Latex and mylar are not biodegradable, nor are any form of misleadingly marketed “biodegradable” balloons considered an acceptable alternative solution because 1) even so-called biodegradable balloons do not break down quickly and can still cause harm, 2) the strings can still strangle and entangle, 3) the definition of the term “biodegradable” is not regulated, and 4) this proposed solution deflects from the need for actual behavioral change regarding littering our environment.
Great alternatives do exist for use at commemorative events such as candles, blowing giant bubbles, flags, streamers, kites, drumming, organizing a charity event such as a book drive or a 5k run, or planting trees or gardens.

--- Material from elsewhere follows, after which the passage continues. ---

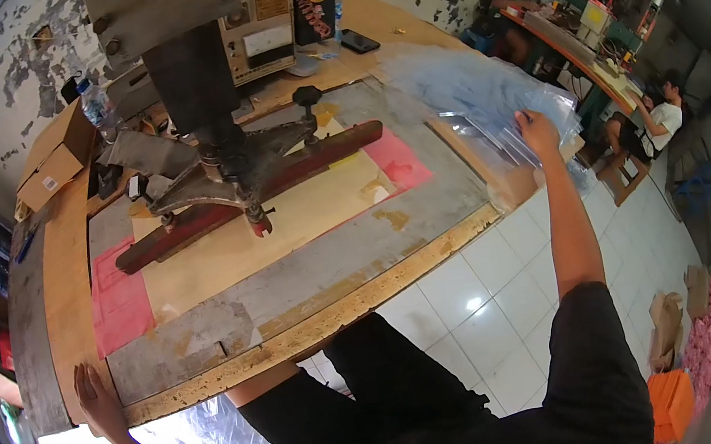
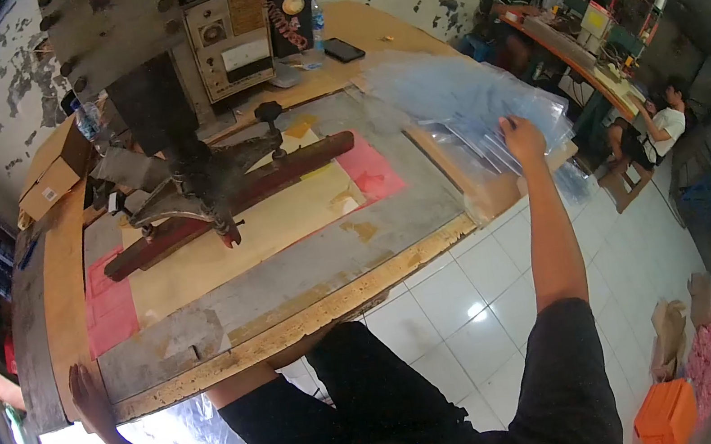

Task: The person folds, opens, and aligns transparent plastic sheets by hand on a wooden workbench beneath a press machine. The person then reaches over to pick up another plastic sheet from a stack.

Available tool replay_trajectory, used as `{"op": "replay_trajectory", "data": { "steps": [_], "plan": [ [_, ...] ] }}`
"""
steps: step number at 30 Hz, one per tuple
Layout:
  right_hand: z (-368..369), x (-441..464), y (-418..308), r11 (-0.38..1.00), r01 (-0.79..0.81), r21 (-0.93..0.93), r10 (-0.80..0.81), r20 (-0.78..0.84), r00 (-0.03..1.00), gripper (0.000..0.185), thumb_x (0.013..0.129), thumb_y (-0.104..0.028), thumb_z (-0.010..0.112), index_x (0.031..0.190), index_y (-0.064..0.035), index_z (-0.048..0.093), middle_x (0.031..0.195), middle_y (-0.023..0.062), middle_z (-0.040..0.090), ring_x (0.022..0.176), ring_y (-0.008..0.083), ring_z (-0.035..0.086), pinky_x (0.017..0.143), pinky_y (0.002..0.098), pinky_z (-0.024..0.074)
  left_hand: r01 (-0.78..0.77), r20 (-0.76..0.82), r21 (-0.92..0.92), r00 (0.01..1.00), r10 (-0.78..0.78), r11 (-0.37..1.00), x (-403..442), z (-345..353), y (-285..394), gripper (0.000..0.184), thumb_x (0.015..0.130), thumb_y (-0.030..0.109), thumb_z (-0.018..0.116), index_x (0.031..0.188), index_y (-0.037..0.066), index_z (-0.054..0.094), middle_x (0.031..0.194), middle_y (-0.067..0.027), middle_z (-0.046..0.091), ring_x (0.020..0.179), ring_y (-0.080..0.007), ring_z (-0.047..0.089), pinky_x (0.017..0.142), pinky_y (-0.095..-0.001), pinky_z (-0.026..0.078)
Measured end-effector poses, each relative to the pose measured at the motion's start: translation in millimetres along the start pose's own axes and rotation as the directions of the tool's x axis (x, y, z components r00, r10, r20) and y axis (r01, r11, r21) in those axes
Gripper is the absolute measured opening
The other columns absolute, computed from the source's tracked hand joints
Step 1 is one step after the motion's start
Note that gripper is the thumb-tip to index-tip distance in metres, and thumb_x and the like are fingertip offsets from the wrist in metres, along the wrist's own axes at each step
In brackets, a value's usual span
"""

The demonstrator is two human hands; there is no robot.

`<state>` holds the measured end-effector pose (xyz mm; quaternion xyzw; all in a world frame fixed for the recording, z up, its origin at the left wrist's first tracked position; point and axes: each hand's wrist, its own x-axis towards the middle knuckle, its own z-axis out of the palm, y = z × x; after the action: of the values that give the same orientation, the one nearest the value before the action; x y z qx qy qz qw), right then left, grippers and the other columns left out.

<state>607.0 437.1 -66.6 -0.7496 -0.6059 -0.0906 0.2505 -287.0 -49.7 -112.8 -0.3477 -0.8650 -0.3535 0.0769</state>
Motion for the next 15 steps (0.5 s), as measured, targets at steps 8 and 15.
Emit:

More info can be found at www.balloonsblow.org.
Virginia just tightened up its balloon law.
Current Mass Balloon Release Restrictions in U.S.:
Mass balloon releases are illegal in several states, cities, and countries, including:
STATES: California, Connecticut, Florida, Tennessee and Virginia.
U.S. CITIES: Huntsville, Alabama; San Francisco, California; Louisville, Kentucky; Ocean City, Maryland; Everett, Massachusetts; Nantucket, Massachusetts; Provincetown, Massachusetts; New Jersey – Atlantic City, Bradley Beach, Brigantine, Cape May City, Long Beach Township, Longport, Margate, North Wildwood, Sea Isle City, Somers Point, Upper Township, Ventnor; Wrightsville Beach, North Carolina
OUTSIDE THE U.S.: Plymouth-UK, New South Wales-Australia, Sunshine Coast-Queensland-Australia.
To raise awareness about the issue of balloons, which are often used at memorial services or celebration of life events, the Anti-Littering/Anti-Dumping Task Force is sending out a letter to Delaware's funeral home directors to raise awareness that balloons are litter and are considered illegal under Delaware's littering law.